Company rollout

Launch checklist

Confirm the workspace is production-ready before expanding beyond the pilot group

Use this checklist before you widen access beyond the original pilot team.

Workspace readiness#

  • A workspace admin, legal lead, and support contact are named and reachable.
  • Matter naming standard is documented and all existing matters follow it.
  • Library folder structure is clean and follows the agreed pattern.
  • At least one completed matter exists as a reference example for new users.
  • Playbooks are configured for the practice areas your team uses most.

Process readiness#

  • Review and approval path is documented for each output type (research note, draft, external advice, court filing).
  • Users know which outputs require human review before they leave the workspace.
  • Upload policy is defined — which document types are allowed, and any that require extra handling.
  • Onboarding guide is written and covers: how to create a matter, how to run research, how to use the Document editor, and who to ask when something is unclear.

Pilot validation#

  • The pilot group has completed at least one full workflow from intake to saved output.
  • At least one research answer has been used as the basis for a real work product.
  • The pilot group has identified the top three friction points and addressed or accepted them.
  • The workspace has been used for at least one week without the founding team needing to intervene.

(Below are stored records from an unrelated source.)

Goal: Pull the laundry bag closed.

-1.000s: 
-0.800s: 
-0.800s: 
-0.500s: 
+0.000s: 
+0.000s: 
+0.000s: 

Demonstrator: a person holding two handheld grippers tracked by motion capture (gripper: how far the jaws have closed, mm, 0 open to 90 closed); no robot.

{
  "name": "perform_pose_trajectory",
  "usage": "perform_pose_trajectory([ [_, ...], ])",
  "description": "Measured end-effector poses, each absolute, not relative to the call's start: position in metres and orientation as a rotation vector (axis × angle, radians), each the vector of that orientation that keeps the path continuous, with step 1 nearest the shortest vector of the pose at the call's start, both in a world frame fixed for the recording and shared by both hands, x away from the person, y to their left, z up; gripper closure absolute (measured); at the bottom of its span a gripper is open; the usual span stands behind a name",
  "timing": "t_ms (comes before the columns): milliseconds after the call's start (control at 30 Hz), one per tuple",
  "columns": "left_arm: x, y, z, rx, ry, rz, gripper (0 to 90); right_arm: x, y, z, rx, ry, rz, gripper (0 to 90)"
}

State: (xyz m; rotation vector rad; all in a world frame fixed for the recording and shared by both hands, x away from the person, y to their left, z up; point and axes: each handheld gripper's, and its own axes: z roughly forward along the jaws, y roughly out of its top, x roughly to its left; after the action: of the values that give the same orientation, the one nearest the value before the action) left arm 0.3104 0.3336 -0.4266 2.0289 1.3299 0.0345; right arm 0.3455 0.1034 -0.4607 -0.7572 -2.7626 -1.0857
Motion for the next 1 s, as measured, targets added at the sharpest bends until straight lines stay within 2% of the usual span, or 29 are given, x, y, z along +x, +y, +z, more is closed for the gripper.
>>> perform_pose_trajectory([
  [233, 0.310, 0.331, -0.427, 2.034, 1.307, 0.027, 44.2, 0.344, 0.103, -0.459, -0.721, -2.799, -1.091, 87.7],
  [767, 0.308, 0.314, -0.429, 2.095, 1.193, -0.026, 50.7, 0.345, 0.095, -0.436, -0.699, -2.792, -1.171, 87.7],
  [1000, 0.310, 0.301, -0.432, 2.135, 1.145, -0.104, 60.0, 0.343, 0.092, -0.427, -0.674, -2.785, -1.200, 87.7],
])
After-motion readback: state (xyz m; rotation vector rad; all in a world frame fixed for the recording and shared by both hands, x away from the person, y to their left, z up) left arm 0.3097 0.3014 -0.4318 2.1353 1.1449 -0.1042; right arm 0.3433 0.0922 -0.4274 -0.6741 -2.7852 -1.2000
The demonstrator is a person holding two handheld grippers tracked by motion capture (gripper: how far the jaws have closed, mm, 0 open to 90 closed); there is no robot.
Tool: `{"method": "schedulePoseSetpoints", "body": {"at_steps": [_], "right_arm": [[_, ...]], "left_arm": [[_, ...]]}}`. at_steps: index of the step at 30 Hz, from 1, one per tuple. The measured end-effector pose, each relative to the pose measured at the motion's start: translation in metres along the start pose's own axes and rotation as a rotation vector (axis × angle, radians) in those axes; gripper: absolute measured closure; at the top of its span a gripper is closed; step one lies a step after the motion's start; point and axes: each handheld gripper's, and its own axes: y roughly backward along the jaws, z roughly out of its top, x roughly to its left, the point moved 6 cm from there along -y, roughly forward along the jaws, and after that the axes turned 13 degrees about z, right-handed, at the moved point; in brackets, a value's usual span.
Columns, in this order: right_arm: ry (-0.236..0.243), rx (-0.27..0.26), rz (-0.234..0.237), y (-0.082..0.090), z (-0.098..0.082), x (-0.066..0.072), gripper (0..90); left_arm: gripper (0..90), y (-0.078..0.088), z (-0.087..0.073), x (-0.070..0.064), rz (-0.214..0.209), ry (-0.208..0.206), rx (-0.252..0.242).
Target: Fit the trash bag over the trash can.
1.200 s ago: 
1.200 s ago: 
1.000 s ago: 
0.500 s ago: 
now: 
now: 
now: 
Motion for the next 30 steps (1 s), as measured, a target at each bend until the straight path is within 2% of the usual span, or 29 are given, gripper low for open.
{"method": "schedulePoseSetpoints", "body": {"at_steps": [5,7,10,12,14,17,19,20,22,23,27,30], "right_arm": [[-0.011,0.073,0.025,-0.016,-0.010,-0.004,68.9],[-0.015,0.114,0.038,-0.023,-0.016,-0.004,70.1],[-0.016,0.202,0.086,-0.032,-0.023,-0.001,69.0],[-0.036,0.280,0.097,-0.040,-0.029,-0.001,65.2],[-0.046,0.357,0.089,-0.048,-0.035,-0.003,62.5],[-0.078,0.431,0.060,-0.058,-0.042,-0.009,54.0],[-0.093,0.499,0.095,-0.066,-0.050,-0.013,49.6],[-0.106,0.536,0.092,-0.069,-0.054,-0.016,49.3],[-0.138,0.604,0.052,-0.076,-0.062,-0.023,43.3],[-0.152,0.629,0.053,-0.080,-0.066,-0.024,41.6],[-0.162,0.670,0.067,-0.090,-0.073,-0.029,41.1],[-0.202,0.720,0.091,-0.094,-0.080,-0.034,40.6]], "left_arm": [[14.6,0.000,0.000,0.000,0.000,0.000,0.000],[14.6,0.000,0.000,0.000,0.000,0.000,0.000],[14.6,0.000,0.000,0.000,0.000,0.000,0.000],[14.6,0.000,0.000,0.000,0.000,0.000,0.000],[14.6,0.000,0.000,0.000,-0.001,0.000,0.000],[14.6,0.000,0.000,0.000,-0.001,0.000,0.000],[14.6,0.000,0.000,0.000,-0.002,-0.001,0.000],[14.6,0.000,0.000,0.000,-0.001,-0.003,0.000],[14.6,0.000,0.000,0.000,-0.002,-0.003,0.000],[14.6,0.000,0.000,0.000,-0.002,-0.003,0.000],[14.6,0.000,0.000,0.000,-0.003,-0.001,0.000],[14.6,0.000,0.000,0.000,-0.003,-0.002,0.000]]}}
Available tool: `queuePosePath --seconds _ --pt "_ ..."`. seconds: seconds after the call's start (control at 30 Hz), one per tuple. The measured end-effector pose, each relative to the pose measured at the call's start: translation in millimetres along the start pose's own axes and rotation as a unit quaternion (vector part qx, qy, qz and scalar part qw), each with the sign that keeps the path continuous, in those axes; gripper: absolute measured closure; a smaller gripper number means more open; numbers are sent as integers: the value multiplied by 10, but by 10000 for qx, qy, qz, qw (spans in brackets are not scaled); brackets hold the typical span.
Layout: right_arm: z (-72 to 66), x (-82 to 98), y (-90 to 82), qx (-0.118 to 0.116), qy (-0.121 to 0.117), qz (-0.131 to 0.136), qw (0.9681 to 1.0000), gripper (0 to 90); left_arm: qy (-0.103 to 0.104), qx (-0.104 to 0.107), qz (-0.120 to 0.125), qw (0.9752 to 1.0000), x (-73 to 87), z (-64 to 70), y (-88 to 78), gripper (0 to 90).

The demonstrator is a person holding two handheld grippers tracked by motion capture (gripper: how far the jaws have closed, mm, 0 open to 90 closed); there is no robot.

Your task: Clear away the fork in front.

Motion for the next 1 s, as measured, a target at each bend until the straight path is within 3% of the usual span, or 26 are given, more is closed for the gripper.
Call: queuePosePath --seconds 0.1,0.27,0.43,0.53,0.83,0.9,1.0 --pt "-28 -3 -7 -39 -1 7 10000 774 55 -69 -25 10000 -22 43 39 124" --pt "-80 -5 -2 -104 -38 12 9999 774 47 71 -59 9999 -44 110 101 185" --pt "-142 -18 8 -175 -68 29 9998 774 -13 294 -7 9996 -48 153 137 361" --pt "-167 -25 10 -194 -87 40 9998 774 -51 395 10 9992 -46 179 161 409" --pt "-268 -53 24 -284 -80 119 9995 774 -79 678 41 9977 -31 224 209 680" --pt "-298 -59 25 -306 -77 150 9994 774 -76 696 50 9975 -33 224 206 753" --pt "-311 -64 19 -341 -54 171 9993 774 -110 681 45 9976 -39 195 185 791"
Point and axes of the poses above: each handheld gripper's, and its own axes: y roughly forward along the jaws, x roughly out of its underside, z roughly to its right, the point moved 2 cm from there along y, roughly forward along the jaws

Signals you are ready to scale#

Teachable workflow

New users can get productive with a short written guide and one walkthrough — no repeated live rescue required.

Clean workspace

Matters, documents, and outputs remain organised and understandable after several weeks of active use.

Visible value

The team can point to specific time saved, research quality improved, or document turnaround accelerated — from real work, not demos.

After launch#

  • Add new FAQs within the same week they appear during onboarding.
  • Update naming and storage guidance whenever the team improves its habits.
  • Review governance rules whenever the rollout expands to a new team or use case.
  • Treat documentation as an operating manual — update it whenever real usage diverges from the written guidance.